At the simplest level, a successful documentary tells a good story that has a beginning, a middle, and an end.

Typically, a producer/director collects a variety of characters, voices, pictures, graphics, words, and music and weaves them together into a narrative experience.

Bad documentaries bore, frustrate and confuse the viewer.

The best documentaries organize their material in an emotionally powerful and intellectually insightful way. When done well, the experience of watching the film can profoundly influences how individual viewers think and feel about the topic. At the community level, the most powerful films can alter social policy, save lives, change public behavior and inspire new legislation.

Traditional Forms

The traditional form of the documentary is a creature of the movie theater and the television station. Feature documentaries, those designed for release in theaters today, are intended to be viewed by a “locked down” audience who occupy fixed seats in an physical establishment and passively consume the product in a darkened theatre. These kinds of films – think of the best films of Werner Herzog or Michael Moore – often combine long narrative arcs from beginning to end with a strong first person narrative that enables the film makers to include tangential sections that don’t necessarily contribute to the overall narrative. Narration may be strong or weak, depending on the degree to which the filmmaker embraces an observational style – but a physically captive audience allows the filmmaker to take the viewers on a long, meandering, and often idiosyncratic journey.

The television documentary is a creature of the network time-slot. If the documentary was produced for a commercial network or cable outlet this usually translates into thirty-five to forty-two minutes of material broken down into seven or eight digestible chunks (each with their own nearly completed cliff-hanging dramatic arc) that can be interrupted by commercial breaks – the life blood of the for-profit television distributor – and which keeps you coming back to find out “what’s going to happen next?” If produced for a PBS outlet then the typical hour-long film often runs about 50 uninterrupted minutes and needs to have both an overarching narrative arc as well as a series of smaller interlocking narrative arcs which can often be broken down into three or four act structures – that can sustain the interest of the audience without commercial interruptions.

The narrative demands of a televised documentary are often stricter than those of a theatrical documentary – one has to assume that the television viewers may be distracted by environmental concerns – be it changing a screaming baby, refilling their bowl of ice cream, or getting another beer out of the fridge. This means that the narrative guidance that accompanies the film must be strong and clear enough that the story can survive missed moments. This often translates into a very literal narration track that constantly tells and reminds the viewer of what is happening and repeats the main themes of the program.

Future of Documentary

The evolution of Web 2.0 technology and wide spread Internet access is transforming the communications arena – and giving rise to new narrative and documentary possibilities.

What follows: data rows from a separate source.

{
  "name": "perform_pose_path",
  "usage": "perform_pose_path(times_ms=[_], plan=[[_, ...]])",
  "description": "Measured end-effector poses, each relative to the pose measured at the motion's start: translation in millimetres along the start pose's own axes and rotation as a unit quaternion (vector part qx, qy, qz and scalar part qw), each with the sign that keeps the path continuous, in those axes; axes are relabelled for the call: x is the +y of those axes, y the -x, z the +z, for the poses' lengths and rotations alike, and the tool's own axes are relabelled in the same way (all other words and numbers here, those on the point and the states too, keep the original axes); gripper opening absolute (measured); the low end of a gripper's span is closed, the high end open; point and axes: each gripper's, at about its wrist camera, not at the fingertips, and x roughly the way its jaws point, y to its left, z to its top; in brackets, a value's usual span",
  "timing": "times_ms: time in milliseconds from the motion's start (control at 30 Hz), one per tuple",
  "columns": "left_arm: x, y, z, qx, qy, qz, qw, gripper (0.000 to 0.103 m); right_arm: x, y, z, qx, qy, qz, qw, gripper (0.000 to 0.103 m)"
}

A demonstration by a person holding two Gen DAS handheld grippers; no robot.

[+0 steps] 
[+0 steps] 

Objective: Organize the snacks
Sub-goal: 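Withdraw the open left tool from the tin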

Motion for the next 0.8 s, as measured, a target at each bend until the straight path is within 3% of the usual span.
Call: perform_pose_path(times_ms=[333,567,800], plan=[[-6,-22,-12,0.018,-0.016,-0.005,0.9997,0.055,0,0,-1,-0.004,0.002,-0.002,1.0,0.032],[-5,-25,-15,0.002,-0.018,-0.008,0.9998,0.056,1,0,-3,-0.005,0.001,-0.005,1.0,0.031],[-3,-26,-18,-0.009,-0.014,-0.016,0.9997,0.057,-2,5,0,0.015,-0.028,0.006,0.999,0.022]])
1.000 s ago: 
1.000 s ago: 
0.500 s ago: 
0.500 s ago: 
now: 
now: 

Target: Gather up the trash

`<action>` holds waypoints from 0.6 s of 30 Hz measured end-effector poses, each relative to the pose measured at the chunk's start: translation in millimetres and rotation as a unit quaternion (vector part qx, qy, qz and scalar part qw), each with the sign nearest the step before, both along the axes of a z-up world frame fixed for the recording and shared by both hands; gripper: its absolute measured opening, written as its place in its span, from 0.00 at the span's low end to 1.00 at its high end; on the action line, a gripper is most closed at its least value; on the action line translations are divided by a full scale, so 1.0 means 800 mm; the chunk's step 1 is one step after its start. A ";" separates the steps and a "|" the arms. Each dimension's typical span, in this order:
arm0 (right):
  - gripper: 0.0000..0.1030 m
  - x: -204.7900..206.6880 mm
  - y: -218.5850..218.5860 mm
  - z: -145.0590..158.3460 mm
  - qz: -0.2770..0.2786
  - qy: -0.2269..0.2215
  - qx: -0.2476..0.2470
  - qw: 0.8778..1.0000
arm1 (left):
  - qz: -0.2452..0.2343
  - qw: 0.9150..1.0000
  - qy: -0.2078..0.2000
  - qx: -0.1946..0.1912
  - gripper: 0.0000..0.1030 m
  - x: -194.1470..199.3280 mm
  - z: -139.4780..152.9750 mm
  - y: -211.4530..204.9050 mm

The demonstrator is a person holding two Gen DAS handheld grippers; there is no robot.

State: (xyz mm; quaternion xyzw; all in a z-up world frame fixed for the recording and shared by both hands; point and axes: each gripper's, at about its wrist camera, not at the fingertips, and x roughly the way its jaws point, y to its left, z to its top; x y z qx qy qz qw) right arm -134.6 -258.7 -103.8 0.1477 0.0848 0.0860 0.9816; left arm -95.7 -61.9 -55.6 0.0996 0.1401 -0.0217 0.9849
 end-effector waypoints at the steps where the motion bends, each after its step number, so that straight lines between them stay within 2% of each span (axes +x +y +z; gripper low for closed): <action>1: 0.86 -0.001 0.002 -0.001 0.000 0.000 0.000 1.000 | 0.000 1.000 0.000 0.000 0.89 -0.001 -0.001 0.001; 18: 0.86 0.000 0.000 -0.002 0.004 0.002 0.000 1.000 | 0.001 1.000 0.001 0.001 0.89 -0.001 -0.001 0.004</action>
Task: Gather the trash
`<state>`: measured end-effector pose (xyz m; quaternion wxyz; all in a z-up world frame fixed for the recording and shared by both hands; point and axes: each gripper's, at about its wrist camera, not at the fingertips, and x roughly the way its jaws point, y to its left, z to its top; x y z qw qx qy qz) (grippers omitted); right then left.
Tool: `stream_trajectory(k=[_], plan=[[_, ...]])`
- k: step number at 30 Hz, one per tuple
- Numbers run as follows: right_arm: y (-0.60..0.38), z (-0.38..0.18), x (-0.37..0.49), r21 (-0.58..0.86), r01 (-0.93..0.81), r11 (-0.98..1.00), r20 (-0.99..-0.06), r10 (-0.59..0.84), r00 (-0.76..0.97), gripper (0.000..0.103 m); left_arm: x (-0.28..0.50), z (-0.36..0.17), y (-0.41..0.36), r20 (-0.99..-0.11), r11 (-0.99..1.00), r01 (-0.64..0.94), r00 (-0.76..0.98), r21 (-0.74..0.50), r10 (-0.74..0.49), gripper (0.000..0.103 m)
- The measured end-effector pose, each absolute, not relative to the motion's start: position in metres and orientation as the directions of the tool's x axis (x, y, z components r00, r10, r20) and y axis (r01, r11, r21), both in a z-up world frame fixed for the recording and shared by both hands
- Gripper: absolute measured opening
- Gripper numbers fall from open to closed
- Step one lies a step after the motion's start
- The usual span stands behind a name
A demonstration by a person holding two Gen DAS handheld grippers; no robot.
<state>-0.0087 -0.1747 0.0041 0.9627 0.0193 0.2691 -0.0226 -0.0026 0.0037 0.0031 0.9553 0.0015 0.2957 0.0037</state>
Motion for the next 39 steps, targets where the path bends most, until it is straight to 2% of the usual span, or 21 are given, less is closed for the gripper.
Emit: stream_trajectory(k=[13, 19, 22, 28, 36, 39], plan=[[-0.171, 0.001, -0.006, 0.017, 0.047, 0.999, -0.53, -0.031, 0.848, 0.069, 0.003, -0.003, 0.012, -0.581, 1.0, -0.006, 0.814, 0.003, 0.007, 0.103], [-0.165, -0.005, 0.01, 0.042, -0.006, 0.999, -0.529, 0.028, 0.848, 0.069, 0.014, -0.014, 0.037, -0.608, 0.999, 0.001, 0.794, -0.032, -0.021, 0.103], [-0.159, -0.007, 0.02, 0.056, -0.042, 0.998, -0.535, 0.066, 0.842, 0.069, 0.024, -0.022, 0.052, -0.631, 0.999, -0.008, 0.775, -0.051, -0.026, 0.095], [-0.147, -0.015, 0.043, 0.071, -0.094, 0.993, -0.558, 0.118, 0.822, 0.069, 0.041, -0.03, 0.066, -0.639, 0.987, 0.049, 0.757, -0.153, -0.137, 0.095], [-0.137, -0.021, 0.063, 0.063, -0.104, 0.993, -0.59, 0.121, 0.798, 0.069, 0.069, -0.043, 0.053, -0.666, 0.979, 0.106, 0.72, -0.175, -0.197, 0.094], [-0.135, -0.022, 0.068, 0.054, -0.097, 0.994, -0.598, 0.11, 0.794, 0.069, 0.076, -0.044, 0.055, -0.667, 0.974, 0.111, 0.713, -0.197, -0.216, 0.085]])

The vast realms of materials now available online can be a rich wellspring or a blinding torrent of unevaluated materials. The rise of blogs is one expression of the need for a point of view to guide the consumer through these jungles of raw information. Like the traditional documentary producer, the blogger assembles a collection of documents, narratives, and visual materials – photos and video – and weaves it together into a comprehensible narrative experience. Many of the first wave of bloggers were print journalists who began to post journal entries, op-eds and editorals about their areas of expertise and interest. The open world of the web meant that almost anyone could create a blog and post their thoughts in an easily accessible forum – and almost anyone did. The result quickly expanded the definition of an “on-line journalist” in ways that still haven’t been entirely assimilated by the social and legal systems of our society.

Web sites now proliferate for almost all television documentaries. These sites typically make the documentary available for on-line viewing and provide additional “web” features that are usually scraps and left overs from the production process: Supporting documents, outtakes from the main production, and interviews with experts and production staff. These websites are almost always supplemental – in the best sense of the word – to the liner visual experience of the documentary film.

Some “web-based" documentaries are also appearing – usually fairly short episodic narratives that offer a “TV” on the web viewing experience – but they are fairly traditional in form and content.

The traditional documentary must now evolve to meet the new potential of the interconnected and interlinked world of web 2.0. In the last few years we’ve seen the rapid and dramatic rise of photo and video sharing sites that enable people to produce and then distribute their own “content.” I would argue that these uncurated public sites, while immensely popular and often profitable, do not rise to the challenge of the documentary tradition. The central element of the documentary tradition, no matter the medium, is an authored exploration of a complex social subject matter.

Elements of Web Documentary 2.0

Web 2.0 now allows now us to combine a whole new set of graphic tools and informational system to depict and explore complex social phenomenon through a narrative lens. A true Web 2.0 documentary will take advantage of these new ways of depicting information and engaging with an audience. The Web 2.0 documentary will still be an authored experience – once that involves entering into an interactive space that is structure and organized to lead the consumer thought a series of experiences – visual, aesthetic, intellectual and emotional – which leaves them transformed in their understanding of a particular social phenomenon or issue.

The Web 2.0 documentary will not have a single “finished” product but will instead be a temporally evolving experience that will grow and change from day to day as the phenomena it addresses continues to grow and change.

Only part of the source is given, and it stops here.